■ **Task to complete**
Nothing should appear in the answer except the lines below from the line containing "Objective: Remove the" through the line containing "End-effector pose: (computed", copied exactly, with pictures left out.

■ **Data**
-- Opening Marker --

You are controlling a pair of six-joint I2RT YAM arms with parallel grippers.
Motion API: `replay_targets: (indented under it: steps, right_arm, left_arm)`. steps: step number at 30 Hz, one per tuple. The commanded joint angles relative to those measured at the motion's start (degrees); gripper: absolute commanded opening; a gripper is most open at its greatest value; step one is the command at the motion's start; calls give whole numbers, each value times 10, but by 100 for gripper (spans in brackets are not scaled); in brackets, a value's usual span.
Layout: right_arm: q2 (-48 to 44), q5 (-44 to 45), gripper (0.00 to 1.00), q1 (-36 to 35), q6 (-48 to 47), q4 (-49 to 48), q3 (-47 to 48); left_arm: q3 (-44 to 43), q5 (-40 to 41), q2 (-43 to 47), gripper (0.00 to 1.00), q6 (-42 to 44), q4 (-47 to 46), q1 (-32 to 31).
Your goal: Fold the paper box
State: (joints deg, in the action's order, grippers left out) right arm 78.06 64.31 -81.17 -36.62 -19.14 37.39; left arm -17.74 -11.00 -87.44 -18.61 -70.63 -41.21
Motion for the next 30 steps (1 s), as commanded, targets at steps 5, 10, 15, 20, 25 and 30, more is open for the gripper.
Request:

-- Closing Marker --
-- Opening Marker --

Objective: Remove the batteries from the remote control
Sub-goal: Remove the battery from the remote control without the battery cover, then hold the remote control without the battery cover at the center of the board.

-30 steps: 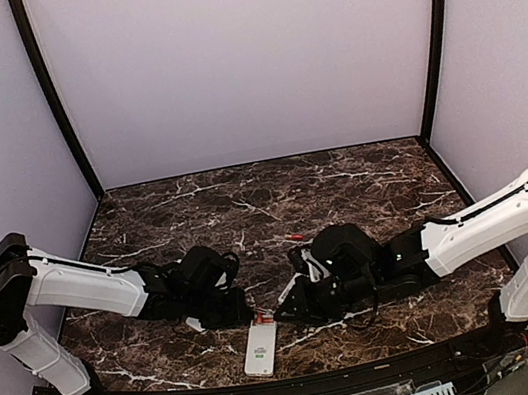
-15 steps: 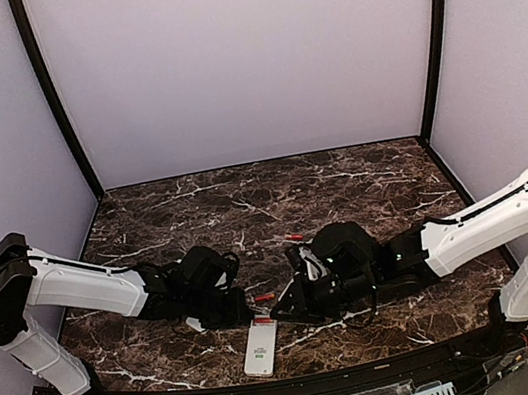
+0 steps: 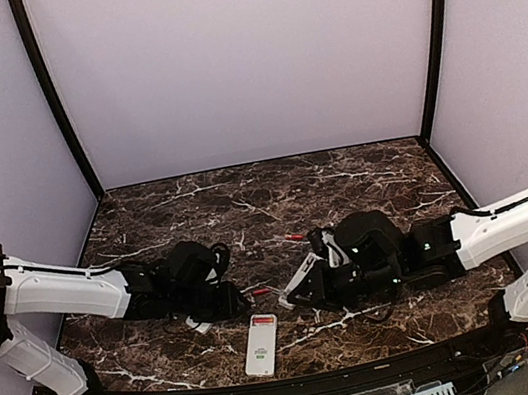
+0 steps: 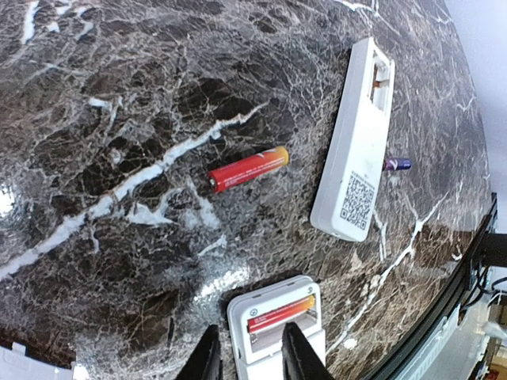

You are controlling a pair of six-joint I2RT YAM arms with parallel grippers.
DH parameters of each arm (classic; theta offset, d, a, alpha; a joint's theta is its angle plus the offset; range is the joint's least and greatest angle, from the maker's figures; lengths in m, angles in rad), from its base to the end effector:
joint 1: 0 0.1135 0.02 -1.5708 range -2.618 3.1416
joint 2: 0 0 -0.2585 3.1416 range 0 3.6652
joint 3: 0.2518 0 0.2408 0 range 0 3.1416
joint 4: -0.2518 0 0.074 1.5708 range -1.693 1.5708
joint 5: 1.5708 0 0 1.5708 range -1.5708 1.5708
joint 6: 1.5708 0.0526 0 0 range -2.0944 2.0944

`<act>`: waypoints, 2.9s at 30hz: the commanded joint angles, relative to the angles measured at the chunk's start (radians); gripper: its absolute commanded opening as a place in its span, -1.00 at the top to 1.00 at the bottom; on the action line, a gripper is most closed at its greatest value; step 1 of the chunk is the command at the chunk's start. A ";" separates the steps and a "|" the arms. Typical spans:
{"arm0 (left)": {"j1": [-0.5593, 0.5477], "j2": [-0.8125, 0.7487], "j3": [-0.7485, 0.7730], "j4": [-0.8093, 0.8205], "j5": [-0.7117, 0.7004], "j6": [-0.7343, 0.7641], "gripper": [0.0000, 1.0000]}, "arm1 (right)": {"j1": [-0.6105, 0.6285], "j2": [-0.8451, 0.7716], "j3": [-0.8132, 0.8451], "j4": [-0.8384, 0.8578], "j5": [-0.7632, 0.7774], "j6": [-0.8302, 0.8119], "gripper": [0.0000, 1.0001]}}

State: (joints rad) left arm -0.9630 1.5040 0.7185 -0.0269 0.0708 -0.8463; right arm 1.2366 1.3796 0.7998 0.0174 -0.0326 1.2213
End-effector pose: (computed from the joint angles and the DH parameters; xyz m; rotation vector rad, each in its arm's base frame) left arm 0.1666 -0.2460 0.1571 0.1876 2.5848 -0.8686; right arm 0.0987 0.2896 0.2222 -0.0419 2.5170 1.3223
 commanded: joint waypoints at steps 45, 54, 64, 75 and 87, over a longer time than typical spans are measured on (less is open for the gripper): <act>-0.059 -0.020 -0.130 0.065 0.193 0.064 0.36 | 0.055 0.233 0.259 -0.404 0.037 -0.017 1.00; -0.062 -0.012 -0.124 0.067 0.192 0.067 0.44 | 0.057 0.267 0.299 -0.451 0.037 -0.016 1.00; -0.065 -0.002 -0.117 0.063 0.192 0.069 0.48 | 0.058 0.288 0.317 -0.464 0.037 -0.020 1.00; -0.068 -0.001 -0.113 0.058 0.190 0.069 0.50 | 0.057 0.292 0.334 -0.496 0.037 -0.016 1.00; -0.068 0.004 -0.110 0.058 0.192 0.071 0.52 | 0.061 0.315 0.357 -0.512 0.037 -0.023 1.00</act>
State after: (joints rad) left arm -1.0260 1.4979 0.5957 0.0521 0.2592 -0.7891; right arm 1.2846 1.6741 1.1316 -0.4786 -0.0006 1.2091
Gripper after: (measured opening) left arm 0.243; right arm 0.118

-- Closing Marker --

■ **Solved problem**
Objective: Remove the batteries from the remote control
Sub-goal: Remove the battery from the remote control without the battery cover, then hold the remote control without the battery cover at the center of the board.

-30 steps: 
-15 steps: 
+0 steps: 
+0 steps: 

You are controlling a pair of six-joint I2RT YAM arms with parallel grippers.
DH parameters of each arm (classic; theta offset, d, a, alpha; a joint's theta is its angle plus the offset; range is the joint's least and greatest angle, from the maker's figures; lengths in m, angles in rad), from its base to the end effector:
joint 1: 0 0.1135 0.02 -1.5708 range -2.618 3.1416
joint 2: 0 0 -0.2585 3.1416 range 0 3.6652
joint 3: 0.2518 0 0.2408 0 range 0 3.1416
joint 4: -0.2518 0 0.074 1.5708 range -1.693 1.5708
joint 5: 1.5708 0 0 1.5708 range -1.5708 1.5708
joint 6: 1.5708 0.0526 0 0 range -2.0944 2.0944

`<act>`: waypoints, 2.9s at 30hz: the commanded joint angles, relative to the angles measured at the chunk's start (radians); gripper: its absolute commanded opening as a place in its span, -1.00 at the top to 1.00 at the bottom; on the action line, a gripper is most closed at its greatest value; step 1 of the chunk is the command at the chunk's start. A ";" separates the steps and a "|" the arms. Typical spans:
{"arm0 (left)": {"j1": [-0.5593, 0.5477], "j2": [-0.8125, 0.7487], "j3": [-0.7485, 0.7730], "j4": [-0.8093, 0.8205], "j5": [-0.7117, 0.7004], "j6": [-0.7343, 0.7641], "gripper": [0.0000, 1.0000]}, "arm1 (right)": {"j1": [-0.6105, 0.6285], "j2": [-0.8451, 0.7716], "j3": [-0.8132, 0.8451], "j4": [-0.8384, 0.8578], "j5": [-0.7632, 0.7774], "j6": [-0.8302, 0.8119], "gripper": [0.0000, 1.0001]}}

State: (joints rad) left arm -0.9630 1.5040 0.7185 -0.0269 0.0708 -0.8463; right arm 1.2366 1.3796 0.7998 0.0174 -0.0326 1.2213
End-effector pose: (computed from the joint angles and the DH parameters; xyz m; rotation vector rad, each in its arm's base frame) left arm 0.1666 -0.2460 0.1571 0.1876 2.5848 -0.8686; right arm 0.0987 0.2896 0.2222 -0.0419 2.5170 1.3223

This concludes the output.